Python 刮削进料输出包含预期输出几次,而不是一次

Python 刮削进料输出包含预期输出几次,而不是一次,python,scrapy,Python,Scrapy,我编写了一个spider,其唯一目的是从底部的寻呼机中提取一个数字,即最大页数(例如,下面示例中的数字255) 我根据这些页面的URL匹配的正则表达式,使用LinkExtractor实现了这一点。

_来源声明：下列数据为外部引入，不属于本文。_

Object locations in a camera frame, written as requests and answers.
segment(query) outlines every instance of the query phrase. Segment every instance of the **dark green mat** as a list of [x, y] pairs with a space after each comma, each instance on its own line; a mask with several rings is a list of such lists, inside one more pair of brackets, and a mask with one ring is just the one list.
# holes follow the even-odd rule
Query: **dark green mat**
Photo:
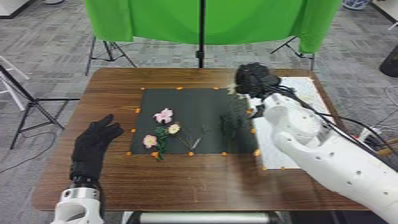
[[[155, 135], [161, 126], [154, 115], [170, 108], [175, 112], [173, 122], [182, 125], [180, 138], [193, 146], [202, 142], [196, 154], [253, 153], [258, 148], [253, 124], [248, 119], [248, 100], [228, 95], [228, 90], [214, 89], [148, 89], [143, 94], [141, 114], [136, 125], [132, 152], [150, 154], [157, 147], [146, 149], [143, 139]], [[168, 138], [168, 153], [187, 154], [189, 147], [177, 136]]]

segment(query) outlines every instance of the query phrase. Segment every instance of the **wooden table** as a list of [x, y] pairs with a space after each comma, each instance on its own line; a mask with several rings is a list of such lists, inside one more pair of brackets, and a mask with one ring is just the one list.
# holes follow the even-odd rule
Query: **wooden table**
[[[283, 69], [274, 73], [315, 79], [329, 110], [337, 113], [313, 72]], [[127, 156], [141, 88], [223, 88], [232, 85], [233, 77], [233, 69], [98, 70], [34, 193], [34, 207], [40, 210], [54, 210], [70, 184], [75, 138], [90, 123], [109, 113], [114, 113], [127, 130], [109, 148], [104, 165], [109, 211], [365, 210], [321, 186], [303, 170], [264, 171], [253, 155], [168, 155], [162, 162], [150, 155]]]

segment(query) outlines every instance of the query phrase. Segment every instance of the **floor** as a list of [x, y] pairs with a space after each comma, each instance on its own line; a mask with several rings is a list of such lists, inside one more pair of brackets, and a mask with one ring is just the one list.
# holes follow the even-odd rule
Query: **floor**
[[[329, 36], [317, 57], [317, 75], [338, 112], [369, 125], [398, 109], [386, 98], [385, 89], [398, 85], [398, 79], [379, 72], [379, 65], [398, 43], [398, 29], [388, 31], [392, 22], [376, 9], [361, 12], [340, 9]], [[264, 62], [273, 68], [310, 68], [306, 59], [299, 59], [283, 49], [271, 55], [283, 41], [239, 45], [209, 46], [207, 66], [237, 68], [249, 62]], [[68, 0], [63, 5], [47, 6], [36, 1], [13, 20], [0, 20], [0, 54], [29, 73], [31, 80], [24, 86], [36, 97], [81, 97], [90, 78], [84, 77], [86, 60], [91, 45], [91, 25], [82, 0]], [[196, 46], [148, 39], [122, 44], [139, 67], [196, 67]], [[114, 64], [95, 62], [93, 71], [104, 66], [129, 66], [122, 59]], [[68, 123], [77, 104], [66, 108], [61, 118]], [[47, 104], [58, 110], [59, 104]], [[0, 170], [31, 158], [52, 145], [54, 127], [27, 133], [18, 147], [10, 151], [13, 134], [22, 113], [11, 97], [0, 96]], [[43, 120], [38, 113], [31, 122]], [[392, 117], [386, 124], [398, 121]], [[349, 125], [353, 132], [361, 129]], [[385, 136], [393, 137], [397, 130]], [[52, 213], [33, 208], [33, 191], [40, 181], [47, 161], [56, 147], [8, 172], [0, 173], [0, 223], [50, 223]], [[118, 213], [107, 214], [109, 223], [116, 223]]]

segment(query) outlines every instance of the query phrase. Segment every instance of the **tripod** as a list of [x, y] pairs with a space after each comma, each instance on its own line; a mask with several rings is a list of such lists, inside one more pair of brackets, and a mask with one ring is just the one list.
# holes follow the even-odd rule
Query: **tripod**
[[297, 56], [299, 58], [308, 58], [308, 59], [312, 60], [312, 71], [313, 71], [313, 70], [315, 70], [315, 54], [312, 54], [312, 56], [308, 57], [308, 56], [305, 56], [303, 53], [299, 53], [299, 52], [296, 51], [294, 47], [290, 46], [290, 42], [292, 42], [296, 39], [297, 39], [297, 37], [294, 37], [294, 38], [287, 41], [287, 43], [278, 47], [278, 49], [271, 52], [271, 54], [274, 54], [274, 53], [281, 50], [281, 48], [287, 46], [287, 47], [290, 48], [290, 50], [294, 51], [296, 56]]
[[[104, 47], [106, 47], [106, 51], [107, 51], [107, 54], [109, 54], [109, 58], [98, 58], [98, 57], [93, 57], [93, 54], [95, 54], [95, 48], [97, 48], [97, 36], [93, 37], [93, 43], [91, 43], [91, 55], [90, 55], [90, 61], [88, 61], [88, 66], [86, 66], [86, 76], [90, 76], [90, 71], [91, 71], [91, 61], [93, 60], [104, 60], [107, 62], [114, 62], [122, 57], [125, 57], [129, 59], [129, 62], [130, 64], [134, 65], [134, 67], [138, 68], [138, 65], [118, 45], [116, 42], [109, 42], [109, 41], [104, 41]], [[114, 53], [113, 53], [113, 49], [118, 49], [120, 52], [122, 52], [122, 56], [114, 57]]]
[[200, 0], [200, 50], [196, 52], [196, 58], [200, 68], [205, 68], [205, 37], [207, 35], [207, 0]]
[[[56, 124], [56, 125], [59, 126], [59, 128], [65, 129], [65, 126], [61, 125], [58, 119], [59, 119], [59, 116], [61, 116], [61, 113], [63, 113], [63, 110], [65, 110], [65, 108], [66, 108], [66, 105], [68, 105], [70, 101], [77, 101], [77, 100], [81, 100], [81, 99], [63, 99], [63, 98], [56, 98], [56, 99], [40, 99], [40, 98], [34, 98], [33, 95], [31, 95], [31, 93], [29, 93], [29, 91], [26, 90], [26, 88], [24, 88], [20, 82], [17, 81], [17, 79], [15, 79], [11, 73], [10, 73], [10, 71], [8, 71], [8, 69], [4, 68], [3, 65], [0, 65], [0, 72], [3, 72], [4, 77], [6, 77], [6, 79], [8, 79], [8, 80], [4, 80], [4, 81], [6, 81], [6, 82], [8, 82], [8, 81], [11, 82], [11, 83], [10, 83], [10, 82], [8, 82], [8, 83], [11, 84], [15, 90], [17, 90], [17, 92], [22, 94], [24, 98], [29, 100], [27, 109], [26, 109], [26, 112], [24, 112], [22, 122], [20, 122], [18, 130], [17, 130], [17, 134], [15, 134], [15, 139], [13, 139], [13, 143], [11, 143], [11, 148], [10, 148], [10, 149], [15, 149], [17, 140], [18, 140], [20, 134], [22, 134], [26, 131], [31, 131], [31, 130], [34, 130], [36, 128], [42, 128], [43, 126], [47, 126], [47, 125], [50, 125], [50, 124]], [[43, 106], [42, 106], [42, 102], [45, 102], [45, 101], [63, 101], [63, 102], [65, 102], [65, 104], [63, 104], [63, 106], [61, 106], [61, 109], [59, 109], [59, 112], [58, 112], [58, 114], [56, 114], [56, 116], [52, 116], [52, 114], [49, 113], [47, 109], [45, 109]], [[24, 128], [24, 126], [26, 126], [26, 121], [27, 121], [27, 117], [29, 117], [29, 115], [31, 115], [29, 112], [31, 112], [31, 110], [33, 110], [34, 108], [40, 110], [42, 114], [45, 115], [45, 117], [47, 117], [47, 119], [49, 119], [49, 122], [45, 122], [45, 123], [42, 123], [42, 124], [38, 124], [38, 125], [27, 127], [27, 128]]]

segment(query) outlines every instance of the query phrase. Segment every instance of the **green backdrop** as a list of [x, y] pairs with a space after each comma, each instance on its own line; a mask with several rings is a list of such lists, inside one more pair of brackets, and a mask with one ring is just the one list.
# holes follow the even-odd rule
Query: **green backdrop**
[[[342, 0], [209, 0], [207, 44], [301, 38], [301, 52], [319, 51]], [[200, 0], [86, 0], [95, 35], [134, 36], [198, 44]]]

卡盘如下所示: import scrapy from scrapy.spiders import CrawlSpider, Rule from scrapy.linkextractors import LinkExtractor from scrapy.crawler import CrawlerPr

我编写了一个spider,其唯一目的是从底部的寻呼机中提取一个数字,即最大页数(例如,下面示例中的数字255)

我根据这些页面的URL匹配的正则表达式,使用LinkExtractor实现了这一点。卡盘如下所示:

import scrapy
from scrapy.spiders import CrawlSpider, Rule
from scrapy.linkextractors import LinkExtractor
from scrapy.crawler import CrawlerProcess
from Funda.items import MaxPageItem

class FundaMaxPagesSpider(CrawlSpider):
    name = "Funda_max_pages"
    allowed_domains = ["funda.nl"]
    start_urls = ["http://www.funda.nl/koop/amsterdam/"]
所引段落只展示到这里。